## WHAT IS REQUIRED:
Pull every line containing "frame" from the listing.

::::

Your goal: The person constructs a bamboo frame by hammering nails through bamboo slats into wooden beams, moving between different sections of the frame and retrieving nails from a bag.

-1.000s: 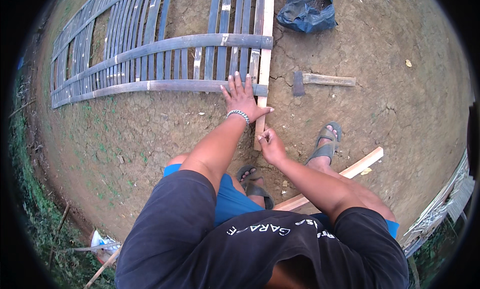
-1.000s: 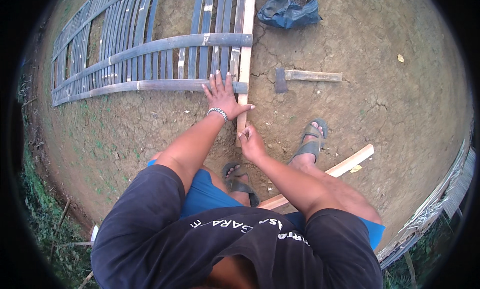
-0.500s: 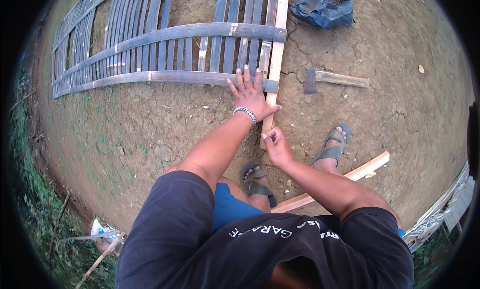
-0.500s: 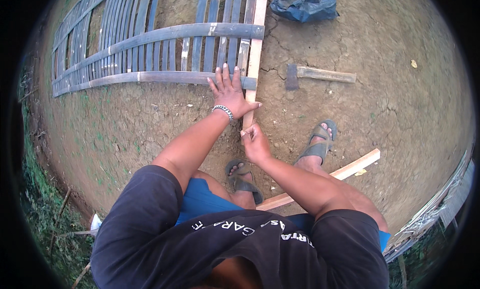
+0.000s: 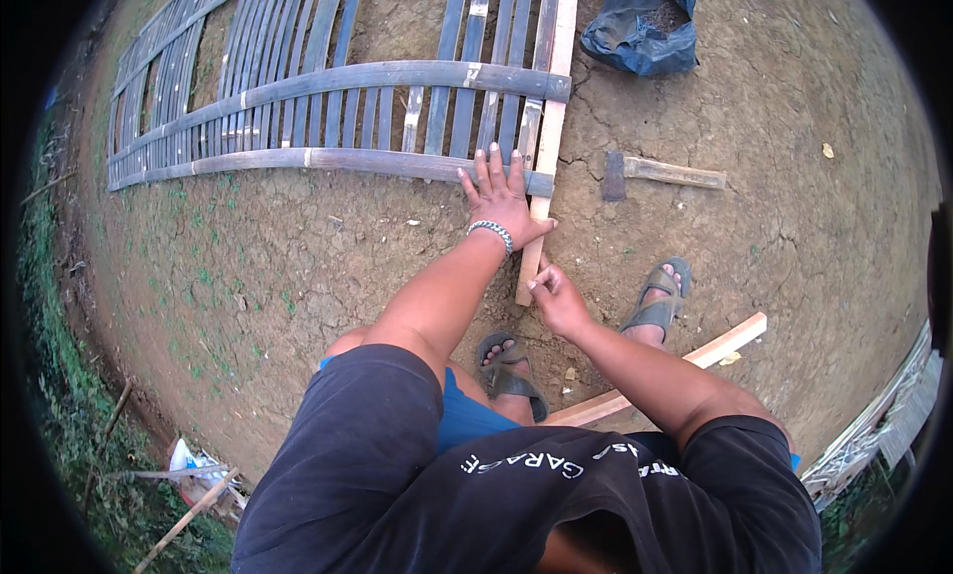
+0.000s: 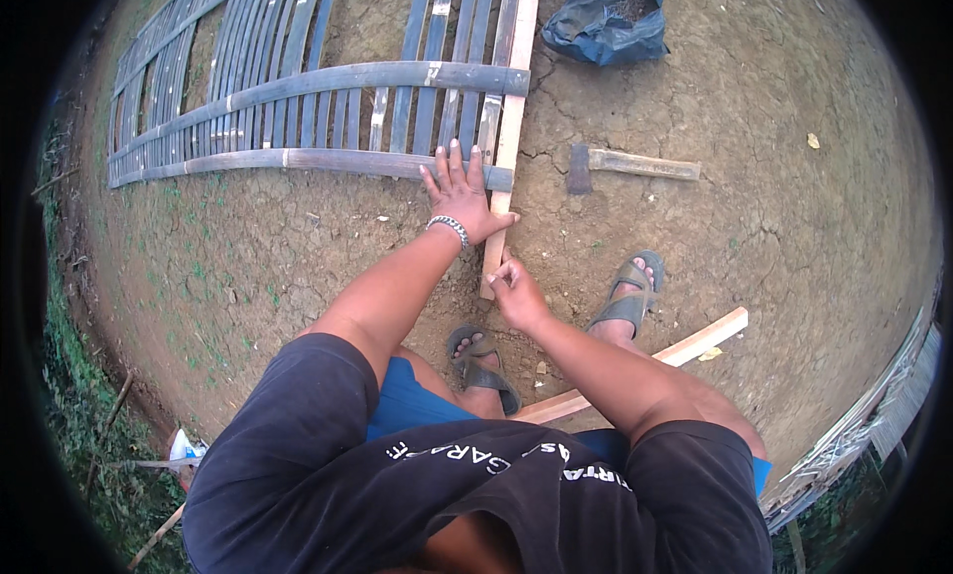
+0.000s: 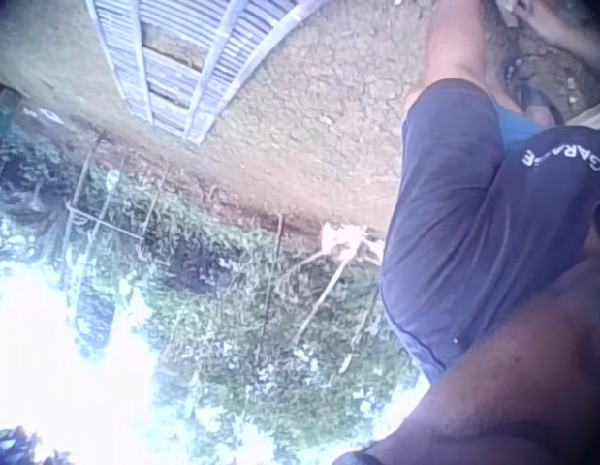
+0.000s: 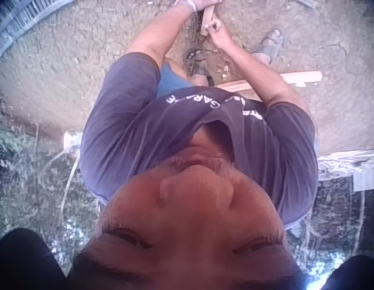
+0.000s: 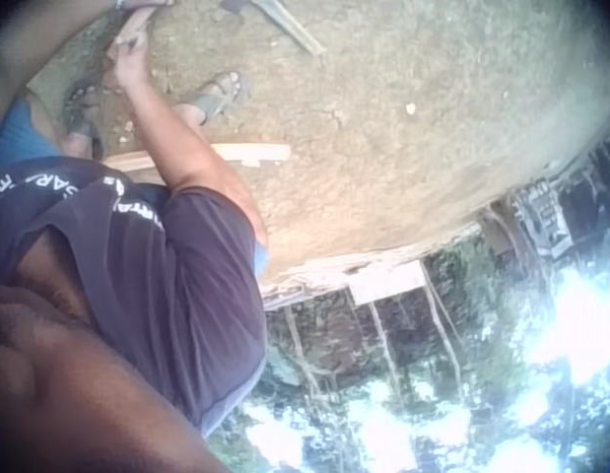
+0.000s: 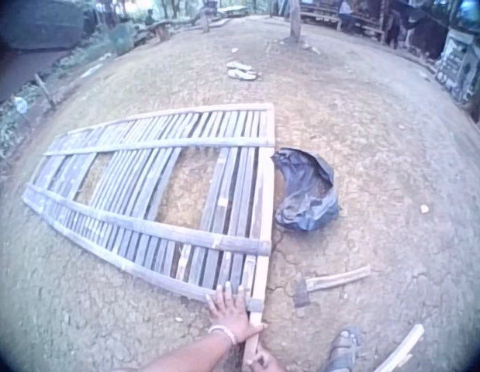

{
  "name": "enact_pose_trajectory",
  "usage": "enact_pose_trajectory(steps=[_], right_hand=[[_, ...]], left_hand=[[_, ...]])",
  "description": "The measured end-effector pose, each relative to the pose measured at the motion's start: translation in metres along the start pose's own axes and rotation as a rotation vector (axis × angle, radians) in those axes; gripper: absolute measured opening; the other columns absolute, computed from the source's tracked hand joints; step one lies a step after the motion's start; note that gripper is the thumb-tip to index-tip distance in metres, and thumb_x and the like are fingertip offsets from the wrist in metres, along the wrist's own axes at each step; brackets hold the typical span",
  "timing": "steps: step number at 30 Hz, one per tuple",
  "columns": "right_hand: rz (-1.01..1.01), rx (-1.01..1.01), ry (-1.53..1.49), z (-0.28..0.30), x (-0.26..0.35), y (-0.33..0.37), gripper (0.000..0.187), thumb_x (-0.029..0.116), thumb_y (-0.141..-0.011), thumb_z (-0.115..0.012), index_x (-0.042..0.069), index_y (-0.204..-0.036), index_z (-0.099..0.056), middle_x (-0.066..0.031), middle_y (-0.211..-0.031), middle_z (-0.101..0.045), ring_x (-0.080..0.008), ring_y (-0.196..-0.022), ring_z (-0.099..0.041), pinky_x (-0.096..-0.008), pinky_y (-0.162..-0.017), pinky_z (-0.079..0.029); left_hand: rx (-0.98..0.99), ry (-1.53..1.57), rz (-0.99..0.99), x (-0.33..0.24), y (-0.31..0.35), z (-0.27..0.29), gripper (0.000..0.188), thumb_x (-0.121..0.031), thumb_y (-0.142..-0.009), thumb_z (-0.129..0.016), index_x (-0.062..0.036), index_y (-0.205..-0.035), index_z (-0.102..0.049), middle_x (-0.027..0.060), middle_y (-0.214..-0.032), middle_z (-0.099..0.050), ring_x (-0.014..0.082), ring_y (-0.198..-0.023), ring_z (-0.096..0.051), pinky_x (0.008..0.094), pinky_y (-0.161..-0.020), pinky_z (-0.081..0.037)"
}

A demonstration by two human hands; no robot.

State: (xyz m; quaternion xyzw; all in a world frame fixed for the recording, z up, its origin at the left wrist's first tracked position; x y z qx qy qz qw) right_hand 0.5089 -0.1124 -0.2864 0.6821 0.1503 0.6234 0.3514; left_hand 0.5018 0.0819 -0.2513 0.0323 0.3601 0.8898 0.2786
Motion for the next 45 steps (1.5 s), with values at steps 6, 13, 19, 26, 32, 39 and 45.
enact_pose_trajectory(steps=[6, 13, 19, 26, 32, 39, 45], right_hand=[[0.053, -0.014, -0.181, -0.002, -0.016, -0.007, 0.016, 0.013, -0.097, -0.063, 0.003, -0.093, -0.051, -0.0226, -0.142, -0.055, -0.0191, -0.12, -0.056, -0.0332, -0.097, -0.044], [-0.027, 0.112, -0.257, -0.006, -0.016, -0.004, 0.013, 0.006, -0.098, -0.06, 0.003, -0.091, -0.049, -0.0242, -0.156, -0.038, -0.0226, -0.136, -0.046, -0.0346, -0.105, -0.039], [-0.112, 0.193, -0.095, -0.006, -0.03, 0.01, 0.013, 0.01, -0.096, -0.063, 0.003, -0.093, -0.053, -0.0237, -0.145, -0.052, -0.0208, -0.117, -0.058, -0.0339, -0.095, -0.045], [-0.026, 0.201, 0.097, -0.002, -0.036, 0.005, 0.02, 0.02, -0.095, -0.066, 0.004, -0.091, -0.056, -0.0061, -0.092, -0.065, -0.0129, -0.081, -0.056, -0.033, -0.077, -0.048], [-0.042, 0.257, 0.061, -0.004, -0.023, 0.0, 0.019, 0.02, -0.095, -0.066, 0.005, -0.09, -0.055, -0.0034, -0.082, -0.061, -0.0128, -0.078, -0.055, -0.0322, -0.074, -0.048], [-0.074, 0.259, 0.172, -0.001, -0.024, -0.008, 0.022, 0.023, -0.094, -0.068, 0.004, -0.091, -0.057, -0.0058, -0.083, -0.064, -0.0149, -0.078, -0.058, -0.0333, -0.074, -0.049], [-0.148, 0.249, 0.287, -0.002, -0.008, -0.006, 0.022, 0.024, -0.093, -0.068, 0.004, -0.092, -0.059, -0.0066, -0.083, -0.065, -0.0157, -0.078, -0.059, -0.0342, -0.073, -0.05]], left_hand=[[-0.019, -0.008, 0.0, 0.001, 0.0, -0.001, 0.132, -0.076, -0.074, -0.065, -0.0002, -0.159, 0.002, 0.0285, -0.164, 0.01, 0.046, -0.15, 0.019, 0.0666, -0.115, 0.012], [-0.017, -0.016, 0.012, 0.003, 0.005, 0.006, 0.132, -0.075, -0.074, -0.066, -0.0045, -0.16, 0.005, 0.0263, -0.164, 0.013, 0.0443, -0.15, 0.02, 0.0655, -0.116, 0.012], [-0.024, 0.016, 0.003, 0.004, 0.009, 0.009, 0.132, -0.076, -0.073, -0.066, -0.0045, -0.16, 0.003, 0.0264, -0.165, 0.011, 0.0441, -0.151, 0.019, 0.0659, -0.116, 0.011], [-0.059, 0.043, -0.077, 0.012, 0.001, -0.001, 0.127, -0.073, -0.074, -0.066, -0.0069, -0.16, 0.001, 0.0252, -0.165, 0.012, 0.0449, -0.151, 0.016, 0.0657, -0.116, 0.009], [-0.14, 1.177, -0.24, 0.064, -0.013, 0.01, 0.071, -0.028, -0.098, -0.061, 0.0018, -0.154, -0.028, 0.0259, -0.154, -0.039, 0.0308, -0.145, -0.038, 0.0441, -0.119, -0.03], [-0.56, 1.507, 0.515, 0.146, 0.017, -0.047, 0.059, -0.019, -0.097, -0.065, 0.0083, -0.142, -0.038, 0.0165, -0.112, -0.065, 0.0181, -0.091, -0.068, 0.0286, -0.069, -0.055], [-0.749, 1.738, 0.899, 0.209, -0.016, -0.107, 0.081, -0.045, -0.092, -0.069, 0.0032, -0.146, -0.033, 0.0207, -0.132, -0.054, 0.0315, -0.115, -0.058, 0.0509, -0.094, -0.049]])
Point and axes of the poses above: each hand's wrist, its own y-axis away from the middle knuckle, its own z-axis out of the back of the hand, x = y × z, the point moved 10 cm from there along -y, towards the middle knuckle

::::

## ANSWER TO THE PROBLEM:
Your goal: The person constructs a bamboo frame by hammering nails through bamboo slats into wooden beams, moving between different sections of the frame and retrieving nails from a bag.
State: (xyz m; quaternion xyzw; all in a world frame fixed for the recording, z up, its origin at the left wrist's first tracked position; x y z qx qy qz qw) right_hand 0.5089 -0.1124 -0.2864 0.6821 0.1503 0.6234 0.3514; left_hand 0.5018 0.0819 -0.2513 0.0323 0.3601 0.8898 0.2786

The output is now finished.